Task objective:
What is needed is an exact copy of the lines from the one containing "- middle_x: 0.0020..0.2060" through the final line of the material below.

Data provided:
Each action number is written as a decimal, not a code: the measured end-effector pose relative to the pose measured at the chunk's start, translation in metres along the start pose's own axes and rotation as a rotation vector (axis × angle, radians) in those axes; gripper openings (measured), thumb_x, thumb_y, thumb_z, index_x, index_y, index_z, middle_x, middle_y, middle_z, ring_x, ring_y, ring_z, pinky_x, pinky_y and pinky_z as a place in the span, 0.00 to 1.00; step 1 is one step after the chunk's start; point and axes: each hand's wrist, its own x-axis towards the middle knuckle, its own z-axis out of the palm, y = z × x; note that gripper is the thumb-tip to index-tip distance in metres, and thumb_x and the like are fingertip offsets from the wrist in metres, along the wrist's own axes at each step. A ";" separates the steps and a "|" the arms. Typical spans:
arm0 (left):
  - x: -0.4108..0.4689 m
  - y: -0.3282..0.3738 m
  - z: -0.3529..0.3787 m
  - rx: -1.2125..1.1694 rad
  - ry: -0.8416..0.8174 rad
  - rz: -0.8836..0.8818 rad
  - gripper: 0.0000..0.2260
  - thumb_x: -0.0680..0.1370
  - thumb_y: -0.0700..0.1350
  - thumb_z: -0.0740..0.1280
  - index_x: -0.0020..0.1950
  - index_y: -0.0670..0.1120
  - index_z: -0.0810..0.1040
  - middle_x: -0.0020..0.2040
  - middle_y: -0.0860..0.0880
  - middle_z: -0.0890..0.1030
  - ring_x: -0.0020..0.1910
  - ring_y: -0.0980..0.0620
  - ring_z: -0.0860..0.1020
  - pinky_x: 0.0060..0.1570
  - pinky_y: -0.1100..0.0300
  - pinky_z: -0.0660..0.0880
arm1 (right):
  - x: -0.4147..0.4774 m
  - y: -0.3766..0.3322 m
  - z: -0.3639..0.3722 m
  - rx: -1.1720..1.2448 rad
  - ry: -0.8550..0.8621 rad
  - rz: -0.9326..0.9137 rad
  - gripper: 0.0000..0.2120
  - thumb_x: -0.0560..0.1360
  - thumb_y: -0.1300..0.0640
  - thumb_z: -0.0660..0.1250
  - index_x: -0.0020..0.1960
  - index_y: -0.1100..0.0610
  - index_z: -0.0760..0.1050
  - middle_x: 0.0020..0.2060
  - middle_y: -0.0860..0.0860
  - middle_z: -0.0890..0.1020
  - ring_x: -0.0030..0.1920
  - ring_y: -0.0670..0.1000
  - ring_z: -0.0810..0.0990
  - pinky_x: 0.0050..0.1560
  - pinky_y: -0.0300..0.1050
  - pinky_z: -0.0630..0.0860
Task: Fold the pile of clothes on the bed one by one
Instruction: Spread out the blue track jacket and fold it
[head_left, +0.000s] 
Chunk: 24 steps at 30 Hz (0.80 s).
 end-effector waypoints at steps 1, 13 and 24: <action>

Exercise response:
  - middle_x: 0.0020..0.2060
  - middle_y: -0.0860..0.0860
  - middle_z: -0.0890..0.1020
  - ring_x: -0.0030..0.1920
  - ring_y: -0.0670..0.1000
  - ring_z: -0.0810..0.0990
  - pinky_x: 0.0050..0.1560
  - pinky_y: -0.0300..0.1050
  - pinky_z: -0.0630..0.0860
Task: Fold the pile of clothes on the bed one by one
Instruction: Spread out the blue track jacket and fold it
[head_left, +0.000s] 
Chunk: 24 steps at 30 Hz (0.80 s).
 end-effector waypoints at steps 1, 13 and 24: <action>

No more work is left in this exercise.